§ Task prompt: Give only the number of lines in these records that include "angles".

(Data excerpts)
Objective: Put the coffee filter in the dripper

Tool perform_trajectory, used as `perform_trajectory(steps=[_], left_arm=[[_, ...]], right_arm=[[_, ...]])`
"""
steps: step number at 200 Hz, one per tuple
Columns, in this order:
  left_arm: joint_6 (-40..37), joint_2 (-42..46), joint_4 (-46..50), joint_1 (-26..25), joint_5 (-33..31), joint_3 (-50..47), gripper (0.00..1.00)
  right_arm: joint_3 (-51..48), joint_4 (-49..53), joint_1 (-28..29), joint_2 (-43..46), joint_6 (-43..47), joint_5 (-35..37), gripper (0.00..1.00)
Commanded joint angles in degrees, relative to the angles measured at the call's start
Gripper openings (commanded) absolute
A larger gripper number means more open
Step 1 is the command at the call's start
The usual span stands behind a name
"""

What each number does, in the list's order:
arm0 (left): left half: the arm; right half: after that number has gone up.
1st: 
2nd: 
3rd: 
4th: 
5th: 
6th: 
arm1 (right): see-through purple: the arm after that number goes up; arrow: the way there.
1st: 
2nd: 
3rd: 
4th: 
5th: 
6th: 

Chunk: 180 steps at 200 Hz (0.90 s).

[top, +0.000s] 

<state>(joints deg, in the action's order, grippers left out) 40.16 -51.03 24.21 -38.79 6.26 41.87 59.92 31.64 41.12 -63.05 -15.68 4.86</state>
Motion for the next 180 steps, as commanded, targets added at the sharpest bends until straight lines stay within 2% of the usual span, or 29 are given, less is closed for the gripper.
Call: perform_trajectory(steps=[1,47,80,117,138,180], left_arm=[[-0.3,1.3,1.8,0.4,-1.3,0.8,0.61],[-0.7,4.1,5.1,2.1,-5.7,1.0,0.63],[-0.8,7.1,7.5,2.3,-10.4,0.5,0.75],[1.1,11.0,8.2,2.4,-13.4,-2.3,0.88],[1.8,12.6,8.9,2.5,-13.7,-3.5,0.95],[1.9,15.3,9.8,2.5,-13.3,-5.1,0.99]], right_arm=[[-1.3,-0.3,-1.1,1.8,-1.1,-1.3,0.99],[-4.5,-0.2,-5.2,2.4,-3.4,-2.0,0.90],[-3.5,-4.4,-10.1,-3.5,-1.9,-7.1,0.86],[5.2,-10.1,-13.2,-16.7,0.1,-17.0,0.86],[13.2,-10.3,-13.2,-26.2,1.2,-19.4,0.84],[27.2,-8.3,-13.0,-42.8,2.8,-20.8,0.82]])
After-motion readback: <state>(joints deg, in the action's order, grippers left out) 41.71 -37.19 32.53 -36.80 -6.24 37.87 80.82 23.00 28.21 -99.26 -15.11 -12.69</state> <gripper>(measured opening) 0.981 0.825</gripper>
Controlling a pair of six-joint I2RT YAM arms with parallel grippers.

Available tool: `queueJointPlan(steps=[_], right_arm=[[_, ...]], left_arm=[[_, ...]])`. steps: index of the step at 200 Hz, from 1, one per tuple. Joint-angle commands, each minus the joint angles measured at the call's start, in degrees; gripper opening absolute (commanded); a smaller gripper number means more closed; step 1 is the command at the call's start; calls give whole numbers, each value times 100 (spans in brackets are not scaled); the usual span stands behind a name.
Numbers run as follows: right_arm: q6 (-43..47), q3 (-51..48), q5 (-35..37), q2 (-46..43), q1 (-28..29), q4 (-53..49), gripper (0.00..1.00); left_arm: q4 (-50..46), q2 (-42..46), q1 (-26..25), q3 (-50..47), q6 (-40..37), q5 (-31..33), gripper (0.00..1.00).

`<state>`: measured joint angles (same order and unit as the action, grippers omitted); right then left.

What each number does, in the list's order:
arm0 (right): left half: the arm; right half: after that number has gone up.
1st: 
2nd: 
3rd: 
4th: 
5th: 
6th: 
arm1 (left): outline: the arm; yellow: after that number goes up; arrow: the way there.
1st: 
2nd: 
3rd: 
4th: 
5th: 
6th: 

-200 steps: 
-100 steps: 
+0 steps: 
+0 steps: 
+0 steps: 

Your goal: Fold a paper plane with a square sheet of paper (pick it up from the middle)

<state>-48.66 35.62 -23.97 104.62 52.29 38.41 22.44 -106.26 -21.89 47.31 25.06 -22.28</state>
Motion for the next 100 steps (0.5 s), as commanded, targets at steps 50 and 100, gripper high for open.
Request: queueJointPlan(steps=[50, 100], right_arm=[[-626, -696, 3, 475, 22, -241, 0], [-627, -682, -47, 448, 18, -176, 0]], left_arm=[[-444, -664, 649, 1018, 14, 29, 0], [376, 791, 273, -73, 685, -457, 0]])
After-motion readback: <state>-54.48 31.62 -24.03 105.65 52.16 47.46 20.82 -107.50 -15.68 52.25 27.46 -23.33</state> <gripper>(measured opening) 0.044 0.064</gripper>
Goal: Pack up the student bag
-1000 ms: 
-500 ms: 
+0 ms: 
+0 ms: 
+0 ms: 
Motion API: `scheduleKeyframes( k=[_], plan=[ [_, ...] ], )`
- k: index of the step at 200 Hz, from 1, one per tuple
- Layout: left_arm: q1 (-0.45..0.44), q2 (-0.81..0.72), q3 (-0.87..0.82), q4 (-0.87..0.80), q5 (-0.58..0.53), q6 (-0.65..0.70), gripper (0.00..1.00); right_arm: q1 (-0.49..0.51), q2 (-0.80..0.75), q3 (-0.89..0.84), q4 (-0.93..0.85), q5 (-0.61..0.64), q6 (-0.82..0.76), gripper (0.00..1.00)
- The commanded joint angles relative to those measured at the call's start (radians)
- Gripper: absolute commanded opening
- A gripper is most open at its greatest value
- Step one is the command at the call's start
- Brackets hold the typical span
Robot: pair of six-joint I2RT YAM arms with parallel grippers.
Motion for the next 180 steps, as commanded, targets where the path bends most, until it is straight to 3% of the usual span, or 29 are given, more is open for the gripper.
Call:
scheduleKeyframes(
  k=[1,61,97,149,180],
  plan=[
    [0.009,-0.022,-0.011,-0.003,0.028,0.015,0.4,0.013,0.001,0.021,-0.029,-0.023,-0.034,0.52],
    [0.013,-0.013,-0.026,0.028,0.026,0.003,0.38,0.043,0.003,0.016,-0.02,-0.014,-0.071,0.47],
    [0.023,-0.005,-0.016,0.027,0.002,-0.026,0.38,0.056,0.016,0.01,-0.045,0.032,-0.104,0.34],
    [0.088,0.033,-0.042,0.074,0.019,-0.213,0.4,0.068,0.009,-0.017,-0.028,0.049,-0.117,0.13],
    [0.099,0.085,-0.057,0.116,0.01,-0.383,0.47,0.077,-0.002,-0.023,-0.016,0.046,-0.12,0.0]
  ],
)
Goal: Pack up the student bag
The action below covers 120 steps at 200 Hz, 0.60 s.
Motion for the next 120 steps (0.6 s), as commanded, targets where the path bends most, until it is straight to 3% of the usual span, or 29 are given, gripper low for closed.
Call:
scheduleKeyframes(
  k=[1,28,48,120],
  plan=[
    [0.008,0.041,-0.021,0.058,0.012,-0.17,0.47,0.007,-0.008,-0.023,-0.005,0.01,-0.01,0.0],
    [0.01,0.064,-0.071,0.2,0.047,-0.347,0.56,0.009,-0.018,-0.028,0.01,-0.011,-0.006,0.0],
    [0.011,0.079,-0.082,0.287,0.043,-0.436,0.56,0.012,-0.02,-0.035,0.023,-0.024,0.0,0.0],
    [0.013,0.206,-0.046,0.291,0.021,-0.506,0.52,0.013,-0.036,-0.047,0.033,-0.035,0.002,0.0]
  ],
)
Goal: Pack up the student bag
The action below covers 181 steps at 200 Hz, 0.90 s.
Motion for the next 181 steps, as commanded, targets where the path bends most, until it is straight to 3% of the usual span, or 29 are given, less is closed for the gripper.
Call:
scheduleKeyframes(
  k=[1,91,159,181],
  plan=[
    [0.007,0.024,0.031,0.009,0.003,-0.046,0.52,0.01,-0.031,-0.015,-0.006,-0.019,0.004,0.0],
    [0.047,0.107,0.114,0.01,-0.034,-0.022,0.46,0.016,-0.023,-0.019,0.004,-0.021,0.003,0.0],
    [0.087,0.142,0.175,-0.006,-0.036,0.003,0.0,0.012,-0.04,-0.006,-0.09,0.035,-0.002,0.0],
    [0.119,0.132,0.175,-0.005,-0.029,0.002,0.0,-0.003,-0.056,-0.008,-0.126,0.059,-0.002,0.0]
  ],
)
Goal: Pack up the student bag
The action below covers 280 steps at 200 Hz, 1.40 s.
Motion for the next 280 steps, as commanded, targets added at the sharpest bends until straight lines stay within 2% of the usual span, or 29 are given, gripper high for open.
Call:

§ Output of the exercise: 4